**WHAT YOU SHOULD DO:** Your answer should show every line of the material below that includes "single".

**********

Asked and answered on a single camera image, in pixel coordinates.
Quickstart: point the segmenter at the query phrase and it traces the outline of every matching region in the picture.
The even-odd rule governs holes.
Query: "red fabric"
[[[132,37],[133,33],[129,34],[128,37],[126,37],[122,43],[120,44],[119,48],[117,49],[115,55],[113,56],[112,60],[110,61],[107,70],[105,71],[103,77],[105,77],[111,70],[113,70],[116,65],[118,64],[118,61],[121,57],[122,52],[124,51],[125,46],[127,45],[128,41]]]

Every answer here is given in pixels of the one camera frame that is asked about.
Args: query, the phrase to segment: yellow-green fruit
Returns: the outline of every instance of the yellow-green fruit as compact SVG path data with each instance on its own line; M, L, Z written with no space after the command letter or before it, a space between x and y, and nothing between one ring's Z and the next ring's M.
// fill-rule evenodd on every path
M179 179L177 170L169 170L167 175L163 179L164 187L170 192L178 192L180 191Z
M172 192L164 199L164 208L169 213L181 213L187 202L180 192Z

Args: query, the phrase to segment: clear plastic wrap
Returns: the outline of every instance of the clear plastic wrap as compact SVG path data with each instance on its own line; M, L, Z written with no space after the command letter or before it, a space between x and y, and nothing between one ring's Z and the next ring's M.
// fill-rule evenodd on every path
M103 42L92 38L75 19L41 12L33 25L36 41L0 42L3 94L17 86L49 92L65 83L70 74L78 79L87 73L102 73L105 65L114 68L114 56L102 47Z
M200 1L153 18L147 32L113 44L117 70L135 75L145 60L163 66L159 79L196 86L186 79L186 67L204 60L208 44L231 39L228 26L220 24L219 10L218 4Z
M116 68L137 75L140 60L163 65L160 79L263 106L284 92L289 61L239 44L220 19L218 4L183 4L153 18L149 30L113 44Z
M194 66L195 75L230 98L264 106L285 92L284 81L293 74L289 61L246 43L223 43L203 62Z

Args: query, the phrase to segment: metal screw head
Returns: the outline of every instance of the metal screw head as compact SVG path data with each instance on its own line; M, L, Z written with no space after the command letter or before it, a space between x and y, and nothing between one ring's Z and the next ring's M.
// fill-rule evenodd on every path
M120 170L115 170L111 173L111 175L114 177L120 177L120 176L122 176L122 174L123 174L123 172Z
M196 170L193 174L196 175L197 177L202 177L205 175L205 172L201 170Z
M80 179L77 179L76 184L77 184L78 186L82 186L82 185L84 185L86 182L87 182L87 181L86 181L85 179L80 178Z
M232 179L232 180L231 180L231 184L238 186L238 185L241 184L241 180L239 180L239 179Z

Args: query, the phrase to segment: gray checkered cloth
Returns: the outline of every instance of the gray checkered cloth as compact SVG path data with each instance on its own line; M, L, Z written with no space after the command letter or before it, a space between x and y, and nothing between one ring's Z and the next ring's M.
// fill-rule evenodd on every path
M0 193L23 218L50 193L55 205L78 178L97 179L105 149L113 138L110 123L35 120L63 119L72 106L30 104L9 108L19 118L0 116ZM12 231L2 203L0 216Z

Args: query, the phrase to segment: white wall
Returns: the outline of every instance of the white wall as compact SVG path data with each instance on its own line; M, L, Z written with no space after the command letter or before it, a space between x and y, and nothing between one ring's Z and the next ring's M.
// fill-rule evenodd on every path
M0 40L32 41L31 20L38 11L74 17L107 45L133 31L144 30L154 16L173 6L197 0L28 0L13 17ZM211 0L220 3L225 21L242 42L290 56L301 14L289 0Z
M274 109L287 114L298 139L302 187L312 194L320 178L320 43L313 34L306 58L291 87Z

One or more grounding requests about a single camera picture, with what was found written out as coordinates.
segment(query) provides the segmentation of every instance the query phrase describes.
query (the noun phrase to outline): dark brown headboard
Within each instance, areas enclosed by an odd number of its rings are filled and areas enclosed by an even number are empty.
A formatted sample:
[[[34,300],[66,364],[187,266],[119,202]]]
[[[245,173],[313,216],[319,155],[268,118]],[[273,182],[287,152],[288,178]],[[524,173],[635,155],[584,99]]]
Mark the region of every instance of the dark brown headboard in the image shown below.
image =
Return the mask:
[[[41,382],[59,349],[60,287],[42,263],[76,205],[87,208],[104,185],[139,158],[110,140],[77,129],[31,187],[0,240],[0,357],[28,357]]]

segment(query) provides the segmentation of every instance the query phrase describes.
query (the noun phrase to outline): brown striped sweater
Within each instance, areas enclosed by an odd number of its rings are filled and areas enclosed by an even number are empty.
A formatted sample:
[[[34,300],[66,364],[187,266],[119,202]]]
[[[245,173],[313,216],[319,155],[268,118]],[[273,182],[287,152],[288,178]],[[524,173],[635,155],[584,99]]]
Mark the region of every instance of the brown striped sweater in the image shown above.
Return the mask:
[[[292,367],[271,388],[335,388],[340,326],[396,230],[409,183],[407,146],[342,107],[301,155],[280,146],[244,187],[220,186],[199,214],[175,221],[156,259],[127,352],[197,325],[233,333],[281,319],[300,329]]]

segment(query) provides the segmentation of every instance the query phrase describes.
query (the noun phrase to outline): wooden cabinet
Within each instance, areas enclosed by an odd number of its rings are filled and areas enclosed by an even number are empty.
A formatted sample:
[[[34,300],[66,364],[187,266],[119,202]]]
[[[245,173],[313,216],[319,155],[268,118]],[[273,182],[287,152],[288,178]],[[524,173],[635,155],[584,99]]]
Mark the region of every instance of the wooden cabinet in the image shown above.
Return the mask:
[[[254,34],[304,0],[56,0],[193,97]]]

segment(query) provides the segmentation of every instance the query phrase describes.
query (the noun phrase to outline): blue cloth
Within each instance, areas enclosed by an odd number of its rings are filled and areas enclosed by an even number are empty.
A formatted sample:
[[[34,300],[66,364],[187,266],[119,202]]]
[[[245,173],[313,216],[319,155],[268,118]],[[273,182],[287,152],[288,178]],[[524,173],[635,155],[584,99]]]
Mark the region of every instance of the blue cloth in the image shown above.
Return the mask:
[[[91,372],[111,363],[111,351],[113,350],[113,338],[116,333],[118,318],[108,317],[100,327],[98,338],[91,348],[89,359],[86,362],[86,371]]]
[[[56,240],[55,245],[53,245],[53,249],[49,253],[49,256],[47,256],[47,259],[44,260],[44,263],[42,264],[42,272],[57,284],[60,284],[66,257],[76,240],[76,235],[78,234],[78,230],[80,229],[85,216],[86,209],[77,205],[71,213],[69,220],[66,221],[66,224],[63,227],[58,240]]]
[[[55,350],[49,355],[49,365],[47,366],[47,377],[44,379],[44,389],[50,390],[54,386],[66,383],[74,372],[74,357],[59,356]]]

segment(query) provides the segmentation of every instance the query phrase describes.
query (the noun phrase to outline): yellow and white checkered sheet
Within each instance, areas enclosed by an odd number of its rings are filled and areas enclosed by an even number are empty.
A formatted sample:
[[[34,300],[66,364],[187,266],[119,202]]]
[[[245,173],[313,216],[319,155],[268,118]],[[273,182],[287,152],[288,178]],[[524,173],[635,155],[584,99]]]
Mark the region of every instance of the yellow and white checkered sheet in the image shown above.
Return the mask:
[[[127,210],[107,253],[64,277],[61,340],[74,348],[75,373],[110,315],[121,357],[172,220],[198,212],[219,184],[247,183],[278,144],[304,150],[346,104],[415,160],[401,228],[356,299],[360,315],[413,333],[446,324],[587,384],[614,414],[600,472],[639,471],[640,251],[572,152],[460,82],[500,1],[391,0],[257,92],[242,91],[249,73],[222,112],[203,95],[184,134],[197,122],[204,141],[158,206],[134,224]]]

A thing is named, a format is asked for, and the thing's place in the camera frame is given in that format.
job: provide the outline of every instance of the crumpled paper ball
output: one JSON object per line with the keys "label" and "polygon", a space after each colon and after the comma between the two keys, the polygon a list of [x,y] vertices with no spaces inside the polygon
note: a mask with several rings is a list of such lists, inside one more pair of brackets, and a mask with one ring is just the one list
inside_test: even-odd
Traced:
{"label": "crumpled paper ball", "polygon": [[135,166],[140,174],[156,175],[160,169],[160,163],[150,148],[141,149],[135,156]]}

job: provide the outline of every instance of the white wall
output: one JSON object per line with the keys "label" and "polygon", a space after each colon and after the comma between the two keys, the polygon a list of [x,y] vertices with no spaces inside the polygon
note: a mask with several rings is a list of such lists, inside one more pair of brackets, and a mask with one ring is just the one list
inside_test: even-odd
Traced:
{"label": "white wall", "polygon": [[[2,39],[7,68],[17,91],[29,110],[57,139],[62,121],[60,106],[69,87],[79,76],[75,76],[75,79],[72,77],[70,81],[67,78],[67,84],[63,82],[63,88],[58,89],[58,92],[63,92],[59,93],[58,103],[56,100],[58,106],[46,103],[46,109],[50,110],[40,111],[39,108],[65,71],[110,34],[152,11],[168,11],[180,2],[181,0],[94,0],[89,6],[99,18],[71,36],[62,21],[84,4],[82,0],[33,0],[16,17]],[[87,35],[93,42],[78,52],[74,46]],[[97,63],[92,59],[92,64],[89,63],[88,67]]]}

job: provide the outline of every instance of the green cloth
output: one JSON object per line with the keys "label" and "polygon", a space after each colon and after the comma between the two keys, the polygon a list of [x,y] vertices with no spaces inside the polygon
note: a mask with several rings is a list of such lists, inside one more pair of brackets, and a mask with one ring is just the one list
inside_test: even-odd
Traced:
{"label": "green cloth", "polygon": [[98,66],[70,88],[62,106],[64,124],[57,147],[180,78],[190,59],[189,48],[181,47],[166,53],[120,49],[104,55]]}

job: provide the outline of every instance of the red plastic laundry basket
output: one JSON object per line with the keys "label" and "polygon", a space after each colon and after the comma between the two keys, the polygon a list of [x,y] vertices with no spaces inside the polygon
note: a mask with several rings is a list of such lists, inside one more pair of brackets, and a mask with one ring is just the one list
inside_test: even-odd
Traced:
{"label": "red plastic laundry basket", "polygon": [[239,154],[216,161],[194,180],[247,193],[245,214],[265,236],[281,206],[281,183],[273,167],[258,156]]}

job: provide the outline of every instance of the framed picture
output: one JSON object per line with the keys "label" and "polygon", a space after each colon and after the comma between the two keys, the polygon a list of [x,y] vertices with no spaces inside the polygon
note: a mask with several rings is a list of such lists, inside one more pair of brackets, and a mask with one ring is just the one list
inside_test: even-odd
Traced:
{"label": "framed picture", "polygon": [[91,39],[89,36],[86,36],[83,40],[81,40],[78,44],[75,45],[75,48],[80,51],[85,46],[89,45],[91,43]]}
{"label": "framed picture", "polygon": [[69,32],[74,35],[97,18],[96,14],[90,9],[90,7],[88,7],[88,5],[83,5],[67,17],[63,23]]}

**********

**EXPECTED OUTPUT:**
Asked and answered on a single camera image, in pixel coordinates.
One or more grounding requests about a single camera picture, with what was found written out as coordinates.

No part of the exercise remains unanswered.